Task instructions:
Every line below that carries the word "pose" needs to be copied.

Dataset content:

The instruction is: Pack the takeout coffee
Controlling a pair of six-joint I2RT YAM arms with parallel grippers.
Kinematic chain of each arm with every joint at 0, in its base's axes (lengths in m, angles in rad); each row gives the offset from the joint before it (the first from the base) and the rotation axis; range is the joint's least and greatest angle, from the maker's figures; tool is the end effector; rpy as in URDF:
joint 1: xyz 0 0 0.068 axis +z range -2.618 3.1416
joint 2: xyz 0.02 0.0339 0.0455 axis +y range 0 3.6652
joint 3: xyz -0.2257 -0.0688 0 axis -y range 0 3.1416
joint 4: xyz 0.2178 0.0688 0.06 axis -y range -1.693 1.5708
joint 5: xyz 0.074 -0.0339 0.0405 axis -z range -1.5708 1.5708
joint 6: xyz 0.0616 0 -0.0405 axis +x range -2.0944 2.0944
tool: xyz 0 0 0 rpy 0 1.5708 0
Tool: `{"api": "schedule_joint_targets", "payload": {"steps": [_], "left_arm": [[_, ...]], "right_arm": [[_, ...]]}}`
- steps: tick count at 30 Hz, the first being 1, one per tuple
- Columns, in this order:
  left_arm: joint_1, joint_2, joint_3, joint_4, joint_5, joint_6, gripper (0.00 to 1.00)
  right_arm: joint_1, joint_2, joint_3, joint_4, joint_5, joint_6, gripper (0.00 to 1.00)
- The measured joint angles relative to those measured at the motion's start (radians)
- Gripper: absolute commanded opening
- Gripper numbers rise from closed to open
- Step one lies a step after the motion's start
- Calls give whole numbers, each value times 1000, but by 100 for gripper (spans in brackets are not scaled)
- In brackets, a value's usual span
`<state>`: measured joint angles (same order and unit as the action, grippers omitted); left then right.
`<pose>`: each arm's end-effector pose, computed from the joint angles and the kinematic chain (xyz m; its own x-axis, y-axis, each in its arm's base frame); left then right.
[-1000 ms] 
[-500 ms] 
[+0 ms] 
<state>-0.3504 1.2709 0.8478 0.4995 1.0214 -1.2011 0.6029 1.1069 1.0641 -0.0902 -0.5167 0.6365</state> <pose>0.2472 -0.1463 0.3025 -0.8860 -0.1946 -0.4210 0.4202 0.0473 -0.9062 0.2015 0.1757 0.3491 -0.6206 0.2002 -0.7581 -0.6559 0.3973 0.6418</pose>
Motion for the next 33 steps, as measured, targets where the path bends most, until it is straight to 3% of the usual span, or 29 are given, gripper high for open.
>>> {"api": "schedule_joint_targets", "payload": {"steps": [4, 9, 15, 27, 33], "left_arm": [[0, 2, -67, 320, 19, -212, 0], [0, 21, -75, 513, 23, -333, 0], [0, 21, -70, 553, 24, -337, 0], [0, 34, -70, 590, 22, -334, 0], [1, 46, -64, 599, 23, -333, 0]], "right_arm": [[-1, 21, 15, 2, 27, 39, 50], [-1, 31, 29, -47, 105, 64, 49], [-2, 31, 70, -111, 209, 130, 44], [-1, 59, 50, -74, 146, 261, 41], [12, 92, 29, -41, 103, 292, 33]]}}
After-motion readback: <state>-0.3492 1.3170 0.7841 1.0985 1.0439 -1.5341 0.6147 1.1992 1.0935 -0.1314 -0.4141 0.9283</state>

Exercise response:
`<pose>`: each arm's end-effector pose, computed from the joint angles and the kinematic chain (xyz m; its own x-axis, y-axis, each in its arm's base frame); left then right.
<state>-0.3504 1.2709 0.8478 0.4995 1.0214 -1.2011 0.6029 1.1069 1.0641 -0.0902 -0.5167 0.6365</state> <pose>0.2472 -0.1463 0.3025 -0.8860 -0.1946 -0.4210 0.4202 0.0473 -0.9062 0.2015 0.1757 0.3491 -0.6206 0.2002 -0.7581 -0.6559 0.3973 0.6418</pose>

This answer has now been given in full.